■ **TASK INSTRUCTIONS**: Look for "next" in each line of the entries, and return the matching lines.

■ **GIVEN DATA**:
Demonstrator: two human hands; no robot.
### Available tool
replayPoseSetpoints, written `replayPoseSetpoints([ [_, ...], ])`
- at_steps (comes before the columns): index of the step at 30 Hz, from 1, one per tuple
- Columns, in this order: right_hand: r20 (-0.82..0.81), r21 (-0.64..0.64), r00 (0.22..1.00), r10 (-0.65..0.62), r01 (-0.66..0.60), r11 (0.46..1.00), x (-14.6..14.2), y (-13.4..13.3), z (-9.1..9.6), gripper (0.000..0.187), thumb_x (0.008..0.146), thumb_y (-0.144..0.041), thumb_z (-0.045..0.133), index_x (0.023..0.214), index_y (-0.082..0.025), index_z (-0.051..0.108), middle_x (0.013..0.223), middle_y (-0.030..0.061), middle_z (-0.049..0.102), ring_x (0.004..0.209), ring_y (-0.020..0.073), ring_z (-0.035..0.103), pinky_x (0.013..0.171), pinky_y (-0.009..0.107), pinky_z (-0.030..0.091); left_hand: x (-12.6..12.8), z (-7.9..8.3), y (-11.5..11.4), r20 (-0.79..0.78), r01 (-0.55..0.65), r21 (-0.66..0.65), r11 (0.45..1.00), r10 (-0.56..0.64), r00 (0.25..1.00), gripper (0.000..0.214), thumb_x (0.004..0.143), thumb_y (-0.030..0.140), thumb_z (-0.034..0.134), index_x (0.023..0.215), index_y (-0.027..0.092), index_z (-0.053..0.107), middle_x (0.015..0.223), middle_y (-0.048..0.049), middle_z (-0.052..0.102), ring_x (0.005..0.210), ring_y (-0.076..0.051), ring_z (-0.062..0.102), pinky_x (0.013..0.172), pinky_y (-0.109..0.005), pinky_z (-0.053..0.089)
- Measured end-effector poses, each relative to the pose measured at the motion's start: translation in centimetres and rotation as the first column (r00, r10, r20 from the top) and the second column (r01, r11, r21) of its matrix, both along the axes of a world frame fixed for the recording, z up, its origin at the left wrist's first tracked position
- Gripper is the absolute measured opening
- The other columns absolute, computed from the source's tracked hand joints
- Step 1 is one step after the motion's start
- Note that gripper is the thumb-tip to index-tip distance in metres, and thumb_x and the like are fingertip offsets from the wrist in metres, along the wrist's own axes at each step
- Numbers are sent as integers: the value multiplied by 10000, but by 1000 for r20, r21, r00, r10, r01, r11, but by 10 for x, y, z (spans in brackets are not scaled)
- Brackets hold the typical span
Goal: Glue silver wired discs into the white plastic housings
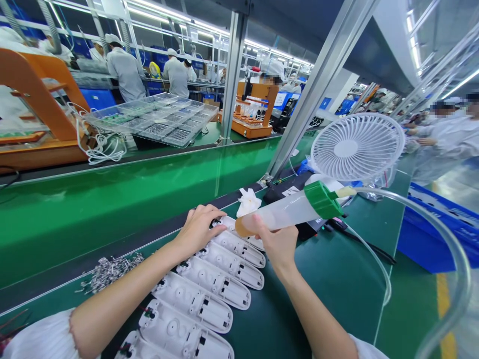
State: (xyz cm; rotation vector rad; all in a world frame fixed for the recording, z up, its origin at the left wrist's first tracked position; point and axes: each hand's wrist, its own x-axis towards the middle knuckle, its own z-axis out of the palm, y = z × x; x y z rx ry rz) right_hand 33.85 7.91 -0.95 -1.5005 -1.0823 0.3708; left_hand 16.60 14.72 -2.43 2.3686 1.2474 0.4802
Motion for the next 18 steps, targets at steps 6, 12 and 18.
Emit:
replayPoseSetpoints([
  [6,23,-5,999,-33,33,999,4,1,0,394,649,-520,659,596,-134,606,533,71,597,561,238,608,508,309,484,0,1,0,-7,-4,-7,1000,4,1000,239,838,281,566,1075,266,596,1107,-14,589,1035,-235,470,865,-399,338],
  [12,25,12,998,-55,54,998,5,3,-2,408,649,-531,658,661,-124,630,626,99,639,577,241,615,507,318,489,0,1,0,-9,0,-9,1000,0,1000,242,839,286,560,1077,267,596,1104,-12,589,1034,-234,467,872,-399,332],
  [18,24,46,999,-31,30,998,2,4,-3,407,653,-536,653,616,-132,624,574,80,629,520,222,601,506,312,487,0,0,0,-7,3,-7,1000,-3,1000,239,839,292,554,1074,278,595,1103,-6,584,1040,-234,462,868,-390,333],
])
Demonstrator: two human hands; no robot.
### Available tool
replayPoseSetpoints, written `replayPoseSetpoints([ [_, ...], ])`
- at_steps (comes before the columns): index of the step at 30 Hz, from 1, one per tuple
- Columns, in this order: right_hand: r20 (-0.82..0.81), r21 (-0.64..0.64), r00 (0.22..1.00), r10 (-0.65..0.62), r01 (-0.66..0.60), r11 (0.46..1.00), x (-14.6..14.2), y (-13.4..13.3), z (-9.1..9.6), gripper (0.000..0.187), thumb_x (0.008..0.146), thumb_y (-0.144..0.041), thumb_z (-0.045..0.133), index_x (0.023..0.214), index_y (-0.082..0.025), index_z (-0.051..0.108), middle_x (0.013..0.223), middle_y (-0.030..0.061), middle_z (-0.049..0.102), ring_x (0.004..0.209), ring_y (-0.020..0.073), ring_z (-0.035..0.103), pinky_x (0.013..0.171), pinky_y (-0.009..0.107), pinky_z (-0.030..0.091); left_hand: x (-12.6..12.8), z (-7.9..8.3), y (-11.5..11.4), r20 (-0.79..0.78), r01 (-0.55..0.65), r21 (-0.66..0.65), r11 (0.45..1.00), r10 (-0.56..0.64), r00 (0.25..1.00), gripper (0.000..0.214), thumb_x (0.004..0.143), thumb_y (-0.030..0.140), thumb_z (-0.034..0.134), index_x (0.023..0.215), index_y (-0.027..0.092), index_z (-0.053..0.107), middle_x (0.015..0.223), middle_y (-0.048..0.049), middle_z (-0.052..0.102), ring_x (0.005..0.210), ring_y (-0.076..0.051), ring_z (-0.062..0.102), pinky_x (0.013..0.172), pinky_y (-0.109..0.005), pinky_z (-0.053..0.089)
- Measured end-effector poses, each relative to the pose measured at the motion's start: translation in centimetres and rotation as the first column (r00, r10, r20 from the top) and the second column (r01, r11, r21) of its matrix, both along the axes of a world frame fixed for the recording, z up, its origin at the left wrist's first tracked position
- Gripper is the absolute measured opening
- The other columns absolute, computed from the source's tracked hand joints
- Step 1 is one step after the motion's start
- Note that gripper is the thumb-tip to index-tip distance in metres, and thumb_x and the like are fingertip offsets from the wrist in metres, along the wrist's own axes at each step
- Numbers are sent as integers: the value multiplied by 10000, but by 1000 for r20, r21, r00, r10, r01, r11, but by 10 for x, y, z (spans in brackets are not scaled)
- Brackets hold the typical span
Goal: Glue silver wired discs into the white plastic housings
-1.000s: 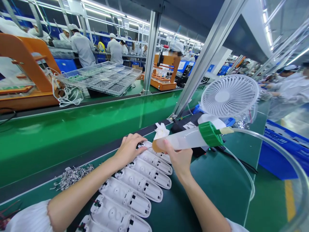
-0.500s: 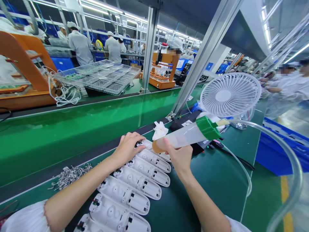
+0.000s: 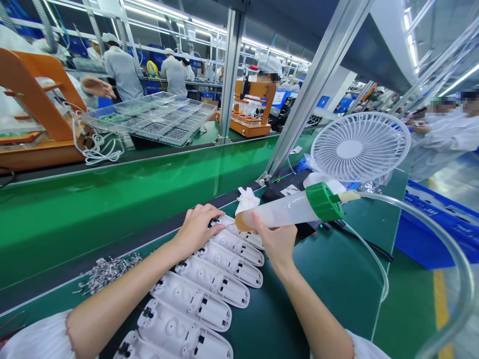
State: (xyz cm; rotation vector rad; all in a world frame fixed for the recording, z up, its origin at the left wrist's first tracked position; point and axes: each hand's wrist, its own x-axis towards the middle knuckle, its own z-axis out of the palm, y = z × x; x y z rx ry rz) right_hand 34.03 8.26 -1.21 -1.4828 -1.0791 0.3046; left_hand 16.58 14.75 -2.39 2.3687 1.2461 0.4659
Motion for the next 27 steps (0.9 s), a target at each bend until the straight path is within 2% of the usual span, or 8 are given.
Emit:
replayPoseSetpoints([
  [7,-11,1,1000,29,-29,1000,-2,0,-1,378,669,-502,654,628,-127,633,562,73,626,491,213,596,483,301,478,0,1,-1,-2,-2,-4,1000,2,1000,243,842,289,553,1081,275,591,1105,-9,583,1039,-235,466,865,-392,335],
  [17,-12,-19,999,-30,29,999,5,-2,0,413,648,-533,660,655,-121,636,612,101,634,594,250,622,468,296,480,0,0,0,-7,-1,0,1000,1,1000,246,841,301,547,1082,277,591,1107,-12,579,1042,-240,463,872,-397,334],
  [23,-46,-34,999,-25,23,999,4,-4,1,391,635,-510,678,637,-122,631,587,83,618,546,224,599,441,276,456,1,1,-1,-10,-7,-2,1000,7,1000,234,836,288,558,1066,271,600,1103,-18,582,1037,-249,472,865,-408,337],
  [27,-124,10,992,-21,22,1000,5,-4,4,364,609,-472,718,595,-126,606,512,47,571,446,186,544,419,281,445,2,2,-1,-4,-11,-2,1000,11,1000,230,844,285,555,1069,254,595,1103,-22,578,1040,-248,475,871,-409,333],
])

■ **RESPONSE FOR THIS EXERCISE**:
Motion for the next 18 steps, targets at steps 6, 12 and 18.
Motion for the next 27 steps (0.9 s), a target at each bend until the straight path is within 2% of the usual span, or 8 are given.

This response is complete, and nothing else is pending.